Access to information and social protection are therefore critical to meeting global goals on ending poverty.

Access to information and social protection and post-2015

Access to information and social protection should form a central focus of the post-2015 development agenda. The High Level Panel of Eminent Persons on the Post-2015 Development Agenda’s timely proposal to “leave no one behind” aims to put sustainable development at the core of any post-2015 settlement, transform economies for jobs and inclusive growth, and build effective and accountable institutions for all. To achieve this, and make continued progress in achieving an end to extreme poverty, social protection and access to information should be considered as human rights and a central component of the post-2015 development agenda.

Stand-alone post-2015 development goals should be included on:

  • Access to information: This empowers citizens with choice and control over the decisions that impact their lives, and obliges governments to take practical steps towards honouring citizens’ rights to freedom of information through legislation.
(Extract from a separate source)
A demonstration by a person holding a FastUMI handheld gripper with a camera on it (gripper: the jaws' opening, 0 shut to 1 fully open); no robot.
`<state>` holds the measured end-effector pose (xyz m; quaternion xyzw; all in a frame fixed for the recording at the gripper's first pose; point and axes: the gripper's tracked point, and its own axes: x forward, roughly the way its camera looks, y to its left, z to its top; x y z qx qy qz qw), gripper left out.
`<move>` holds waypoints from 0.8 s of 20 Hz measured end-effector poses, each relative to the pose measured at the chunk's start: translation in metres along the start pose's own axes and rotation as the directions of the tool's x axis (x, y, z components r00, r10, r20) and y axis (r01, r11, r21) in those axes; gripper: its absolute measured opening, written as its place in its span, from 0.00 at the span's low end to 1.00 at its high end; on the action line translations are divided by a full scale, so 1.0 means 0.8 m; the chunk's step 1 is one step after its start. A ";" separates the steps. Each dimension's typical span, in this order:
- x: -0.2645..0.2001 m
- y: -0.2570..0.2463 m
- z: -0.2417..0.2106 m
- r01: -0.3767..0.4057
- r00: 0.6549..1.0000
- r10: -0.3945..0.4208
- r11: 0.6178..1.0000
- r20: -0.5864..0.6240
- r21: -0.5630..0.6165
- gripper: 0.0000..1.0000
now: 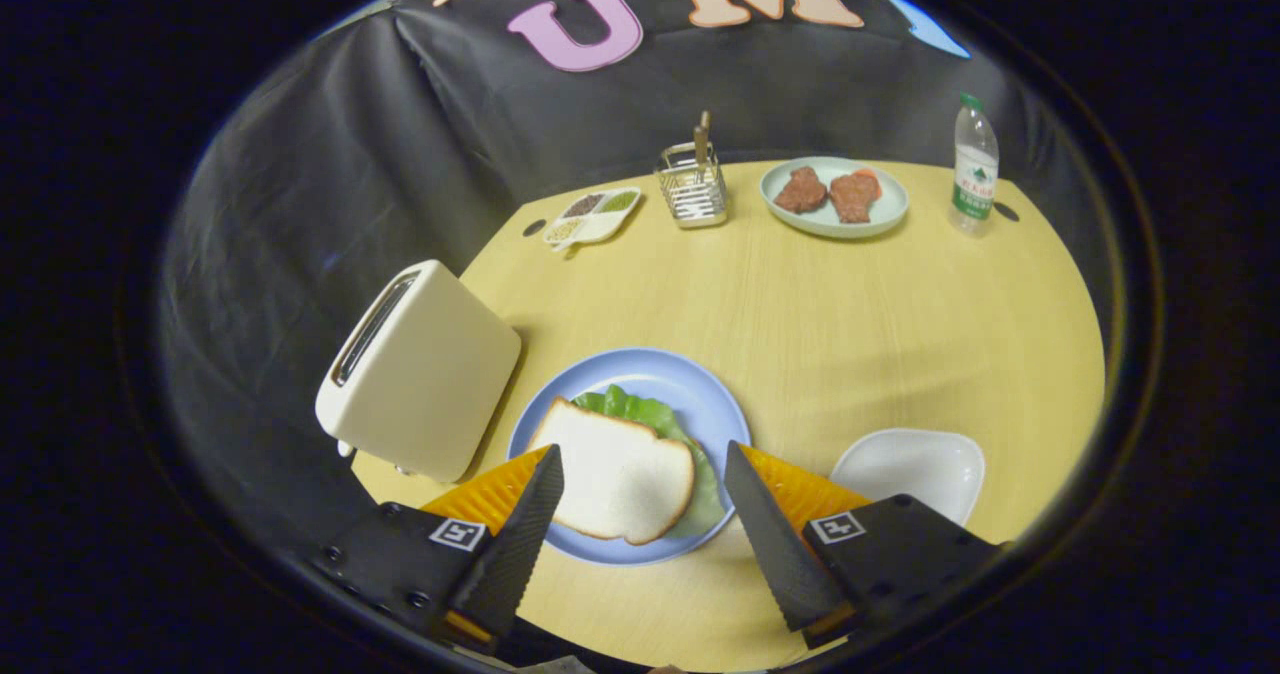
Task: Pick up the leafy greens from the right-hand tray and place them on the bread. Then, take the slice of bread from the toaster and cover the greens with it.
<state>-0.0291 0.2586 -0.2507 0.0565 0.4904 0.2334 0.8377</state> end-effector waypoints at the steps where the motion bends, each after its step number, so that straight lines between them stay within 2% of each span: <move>1: -0.009 -0.001 0.005 0.000 1.000 0.000 1.000 0.026 -0.019 1.00; 5: -0.053 0.001 0.023 0.003 0.988 0.011 0.996 0.156 -0.088 1.00; 8: -0.095 -0.009 0.040 0.051 0.961 -0.006 0.987 0.277 -0.154 1.00; 11: -0.141 -0.025 0.059 0.126 0.918 -0.051 0.978 0.393 -0.166 1.00; 13: -0.170 -0.047 0.074 0.202 0.877 -0.111 0.968 0.467 -0.150 1.00; 16: -0.217 -0.071 0.093 0.268 0.812 -0.171 0.959 0.558 -0.095 1.00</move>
The goal would address the power imbalance between governments, society and the private sector and act as a proxy against which progress on transparency, participation and empowerment can be measured.
  • Basic income guarantee: all national governments should commit to a basic income guarantee supported by an international architecture that acts as a catalyst and backstop. This would support livelihoods and ensure that when livelihoods and self-insurance measures fail, the most vulnerable people are empowered through social protection schemes to better manage risk, make modest investments and take up opportunities.
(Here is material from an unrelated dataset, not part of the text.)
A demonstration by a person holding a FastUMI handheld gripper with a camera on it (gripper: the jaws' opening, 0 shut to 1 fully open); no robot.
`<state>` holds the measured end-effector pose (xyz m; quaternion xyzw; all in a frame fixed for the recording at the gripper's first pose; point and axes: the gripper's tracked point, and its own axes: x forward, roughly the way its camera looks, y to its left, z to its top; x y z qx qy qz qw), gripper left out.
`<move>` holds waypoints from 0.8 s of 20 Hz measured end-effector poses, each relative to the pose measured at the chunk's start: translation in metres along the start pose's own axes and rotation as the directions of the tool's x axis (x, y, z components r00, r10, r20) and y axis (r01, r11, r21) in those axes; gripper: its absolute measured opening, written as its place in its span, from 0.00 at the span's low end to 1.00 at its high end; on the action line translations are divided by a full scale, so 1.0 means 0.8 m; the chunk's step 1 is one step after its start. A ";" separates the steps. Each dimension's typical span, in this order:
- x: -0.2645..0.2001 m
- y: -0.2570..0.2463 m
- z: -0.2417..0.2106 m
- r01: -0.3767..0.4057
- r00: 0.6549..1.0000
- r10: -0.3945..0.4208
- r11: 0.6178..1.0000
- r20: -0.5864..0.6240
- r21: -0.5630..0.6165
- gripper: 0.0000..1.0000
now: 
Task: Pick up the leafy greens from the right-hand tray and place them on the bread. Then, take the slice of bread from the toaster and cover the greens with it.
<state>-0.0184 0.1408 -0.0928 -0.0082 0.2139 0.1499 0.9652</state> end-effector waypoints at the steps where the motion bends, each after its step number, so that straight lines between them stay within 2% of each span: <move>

Charles Lwanga-Ntale is the Regional Director and Special Adviser for East & Central Africa at Development Initiatives. His work presently focuses on chronic poverty and vulnerability issues, effectiveness of development assistance, linking evidence to policy, and developing North-South partnerships. He has particular interest in working on African development. He previously worked as Head of Social Protection for Africa for Helpage International (2010-2011); Executive Director (and founder) of Development Research and Training (Uganda), and Coordinator of the Chronic Poverty Research Centre’s activities in Eastern Africa. He has conducted research on chronic poverty, aid effectiveness, and social protection; in addition he has had considerable involvement in institutional capacity building, project design, strategic planning, evaluation, and development of monitoring and evaluation systems. Specific themes of interest include HIV and AIDS, exclusion, disability, decentralization and chronic poverty.